ASSIGNMENT ▸
Filter these entries, keeping only lines that hold the word "paper".

Recorded data:
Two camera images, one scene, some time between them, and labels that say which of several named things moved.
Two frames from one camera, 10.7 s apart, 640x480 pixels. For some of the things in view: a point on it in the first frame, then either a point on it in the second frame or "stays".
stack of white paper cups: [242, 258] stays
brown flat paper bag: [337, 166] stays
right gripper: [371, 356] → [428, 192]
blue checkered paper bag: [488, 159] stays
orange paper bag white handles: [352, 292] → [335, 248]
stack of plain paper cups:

EXERCISE SOLUTION ▸
stack of white paper cups: [242, 258] stays
brown flat paper bag: [337, 166] stays
blue checkered paper bag: [488, 159] stays
orange paper bag white handles: [352, 292] → [335, 248]
stack of plain paper cups:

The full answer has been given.